(Supplied data begins)

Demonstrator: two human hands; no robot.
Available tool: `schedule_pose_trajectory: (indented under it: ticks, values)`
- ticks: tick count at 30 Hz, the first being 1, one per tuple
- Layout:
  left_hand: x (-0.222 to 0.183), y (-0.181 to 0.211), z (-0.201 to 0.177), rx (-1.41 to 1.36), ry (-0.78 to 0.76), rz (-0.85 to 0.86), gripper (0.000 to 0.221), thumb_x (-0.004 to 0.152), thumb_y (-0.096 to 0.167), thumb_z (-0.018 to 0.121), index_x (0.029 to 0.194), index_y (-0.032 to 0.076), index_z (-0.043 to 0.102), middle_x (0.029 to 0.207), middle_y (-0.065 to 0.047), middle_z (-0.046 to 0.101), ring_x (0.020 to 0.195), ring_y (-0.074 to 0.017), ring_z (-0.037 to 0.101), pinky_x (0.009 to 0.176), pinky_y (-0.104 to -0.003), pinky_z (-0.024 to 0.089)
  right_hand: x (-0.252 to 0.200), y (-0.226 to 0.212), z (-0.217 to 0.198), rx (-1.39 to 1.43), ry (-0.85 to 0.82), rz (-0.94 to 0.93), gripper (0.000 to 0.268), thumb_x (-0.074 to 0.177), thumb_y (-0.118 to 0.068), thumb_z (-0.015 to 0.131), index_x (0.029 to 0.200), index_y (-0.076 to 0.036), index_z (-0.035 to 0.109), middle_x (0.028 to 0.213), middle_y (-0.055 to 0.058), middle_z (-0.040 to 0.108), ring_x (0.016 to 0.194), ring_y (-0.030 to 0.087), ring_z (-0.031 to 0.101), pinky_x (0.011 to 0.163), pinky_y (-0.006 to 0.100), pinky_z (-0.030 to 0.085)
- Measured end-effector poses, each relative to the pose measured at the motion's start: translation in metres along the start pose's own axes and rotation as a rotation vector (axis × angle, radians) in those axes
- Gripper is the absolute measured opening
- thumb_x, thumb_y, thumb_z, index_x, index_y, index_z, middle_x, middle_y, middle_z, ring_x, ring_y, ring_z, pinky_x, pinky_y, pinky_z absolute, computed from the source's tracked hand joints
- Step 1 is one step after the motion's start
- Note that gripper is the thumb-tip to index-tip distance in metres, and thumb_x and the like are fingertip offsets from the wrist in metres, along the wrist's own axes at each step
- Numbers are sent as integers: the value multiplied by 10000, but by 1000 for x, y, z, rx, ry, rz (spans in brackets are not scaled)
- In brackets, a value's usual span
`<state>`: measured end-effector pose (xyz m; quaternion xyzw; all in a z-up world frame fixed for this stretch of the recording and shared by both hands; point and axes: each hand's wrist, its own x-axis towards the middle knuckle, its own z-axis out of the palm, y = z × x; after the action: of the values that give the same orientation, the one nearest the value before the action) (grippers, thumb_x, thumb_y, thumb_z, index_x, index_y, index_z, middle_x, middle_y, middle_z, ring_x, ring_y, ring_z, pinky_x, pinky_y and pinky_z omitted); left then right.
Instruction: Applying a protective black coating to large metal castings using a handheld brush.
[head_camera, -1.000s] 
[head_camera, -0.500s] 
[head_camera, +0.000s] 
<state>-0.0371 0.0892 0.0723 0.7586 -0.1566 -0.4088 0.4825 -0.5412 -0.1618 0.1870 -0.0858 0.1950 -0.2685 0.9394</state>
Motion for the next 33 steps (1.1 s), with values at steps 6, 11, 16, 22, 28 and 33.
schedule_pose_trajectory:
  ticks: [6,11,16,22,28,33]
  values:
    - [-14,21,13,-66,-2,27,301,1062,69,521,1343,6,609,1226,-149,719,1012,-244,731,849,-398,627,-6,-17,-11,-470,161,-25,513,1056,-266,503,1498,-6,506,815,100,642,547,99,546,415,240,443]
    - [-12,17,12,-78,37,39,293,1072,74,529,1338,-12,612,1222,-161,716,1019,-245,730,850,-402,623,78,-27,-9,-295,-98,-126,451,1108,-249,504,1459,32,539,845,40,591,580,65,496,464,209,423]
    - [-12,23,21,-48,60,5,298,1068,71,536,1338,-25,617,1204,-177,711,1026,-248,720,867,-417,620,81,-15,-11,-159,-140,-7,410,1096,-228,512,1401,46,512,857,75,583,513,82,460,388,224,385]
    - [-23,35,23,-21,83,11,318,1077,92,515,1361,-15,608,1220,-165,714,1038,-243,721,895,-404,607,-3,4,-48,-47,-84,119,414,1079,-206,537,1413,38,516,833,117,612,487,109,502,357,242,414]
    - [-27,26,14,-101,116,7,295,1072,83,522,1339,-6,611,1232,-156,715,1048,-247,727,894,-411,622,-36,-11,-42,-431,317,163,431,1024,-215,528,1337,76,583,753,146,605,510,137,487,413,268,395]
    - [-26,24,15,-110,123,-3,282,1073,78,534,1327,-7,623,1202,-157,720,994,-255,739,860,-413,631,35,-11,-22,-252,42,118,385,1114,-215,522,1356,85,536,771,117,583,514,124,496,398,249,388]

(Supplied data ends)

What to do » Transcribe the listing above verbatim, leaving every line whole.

Answer for this exercise »
Demonstrator: two human hands; no robot.
Available tool: `schedule_pose_trajectory: (indented under it: ticks, values)`
- ticks: tick count at 30 Hz, the first being 1, one per tuple
- Layout:
  left_hand: x (-0.222 to 0.183), y (-0.181 to 0.211), z (-0.201 to 0.177), rx (-1.41 to 1.36), ry (-0.78 to 0.76), rz (-0.85 to 0.86), gripper (0.000 to 0.221), thumb_x (-0.004 to 0.152), thumb_y (-0.096 to 0.167), thumb_z (-0.018 to 0.121), index_x (0.029 to 0.194), index_y (-0.032 to 0.076), index_z (-0.043 to 0.102), middle_x (0.029 to 0.207), middle_y (-0.065 to 0.047), middle_z (-0.046 to 0.101), ring_x (0.020 to 0.195), ring_y (-0.074 to 0.017), ring_z (-0.037 to 0.101), pinky_x (0.009 to 0.176), pinky_y (-0.104 to -0.003), pinky_z (-0.024 to 0.089)
  right_hand: x (-0.252 to 0.200), y (-0.226 to 0.212), z (-0.217 to 0.198), rx (-1.39 to 1.43), ry (-0.85 to 0.82), rz (-0.94 to 0.93), gripper (0.000 to 0.268), thumb_x (-0.074 to 0.177), thumb_y (-0.118 to 0.068), thumb_z (-0.015 to 0.131), index_x (0.029 to 0.200), index_y (-0.076 to 0.036), index_z (-0.035 to 0.109), middle_x (0.028 to 0.213), middle_y (-0.055 to 0.058), middle_z (-0.040 to 0.108), ring_x (0.016 to 0.194), ring_y (-0.030 to 0.087), ring_z (-0.031 to 0.101), pinky_x (0.011 to 0.163), pinky_y (-0.006 to 0.100), pinky_z (-0.030 to 0.085)
- Measured end-effector poses, each relative to the pose measured at the motion's start: translation in metres along the start pose's own axes and rotation as a rotation vector (axis × angle, radians) in those axes
- Gripper is the absolute measured opening
- thumb_x, thumb_y, thumb_z, index_x, index_y, index_z, middle_x, middle_y, middle_z, ring_x, ring_y, ring_z, pinky_x, pinky_y, pinky_z absolute, computed from the source's tracked hand joints
- Step 1 is one step after the motion's start
- Note that gripper is the thumb-tip to index-tip distance in metres, and thumb_x and the like are fingertip offsets from the wrist in metres, along the wrist's own axes at each step
- Numbers are sent as integers: the value multiplied by 10000, but by 1000 for x, y, z, rx, ry, rz (spans in brackets are not scaled)
- In brackets, a value's usual span
`<state>`: measured end-effector pose (xyz m; quaternion xyzw; all in a z-up world frame fixed for this stretch of the recording and shared by both hands; point and axes: each hand's wrist, its own x-axis towards the middle knuckle, its own z-axis out of the palm, y = z × x; after the action: of the values that give the same orientation, the one nearest the value before the action) (grippers, thumb_x, thumb_y, thumb_z, index_x, index_y, index_z, middle_x, middle_y, middle_z, ring_x, ring_y, ring_z, pinky_x, pinky_y and pinky_z omitted); left then right.
Instruction: Applying a protective black coating to large metal castings using a handheld brush.
[head_camera, -1.000s] 
[head_camera, -0.500s] 
[head_camera, +0.000s] 
<state>-0.0371 0.0892 0.0723 0.7586 -0.1566 -0.4088 0.4825 -0.5412 -0.1618 0.1870 -0.0858 0.1950 -0.2685 0.9394</state>
Motion for the next 33 steps (1.1 s), with values at steps 6, 11, 16, 22, 28 and 33.
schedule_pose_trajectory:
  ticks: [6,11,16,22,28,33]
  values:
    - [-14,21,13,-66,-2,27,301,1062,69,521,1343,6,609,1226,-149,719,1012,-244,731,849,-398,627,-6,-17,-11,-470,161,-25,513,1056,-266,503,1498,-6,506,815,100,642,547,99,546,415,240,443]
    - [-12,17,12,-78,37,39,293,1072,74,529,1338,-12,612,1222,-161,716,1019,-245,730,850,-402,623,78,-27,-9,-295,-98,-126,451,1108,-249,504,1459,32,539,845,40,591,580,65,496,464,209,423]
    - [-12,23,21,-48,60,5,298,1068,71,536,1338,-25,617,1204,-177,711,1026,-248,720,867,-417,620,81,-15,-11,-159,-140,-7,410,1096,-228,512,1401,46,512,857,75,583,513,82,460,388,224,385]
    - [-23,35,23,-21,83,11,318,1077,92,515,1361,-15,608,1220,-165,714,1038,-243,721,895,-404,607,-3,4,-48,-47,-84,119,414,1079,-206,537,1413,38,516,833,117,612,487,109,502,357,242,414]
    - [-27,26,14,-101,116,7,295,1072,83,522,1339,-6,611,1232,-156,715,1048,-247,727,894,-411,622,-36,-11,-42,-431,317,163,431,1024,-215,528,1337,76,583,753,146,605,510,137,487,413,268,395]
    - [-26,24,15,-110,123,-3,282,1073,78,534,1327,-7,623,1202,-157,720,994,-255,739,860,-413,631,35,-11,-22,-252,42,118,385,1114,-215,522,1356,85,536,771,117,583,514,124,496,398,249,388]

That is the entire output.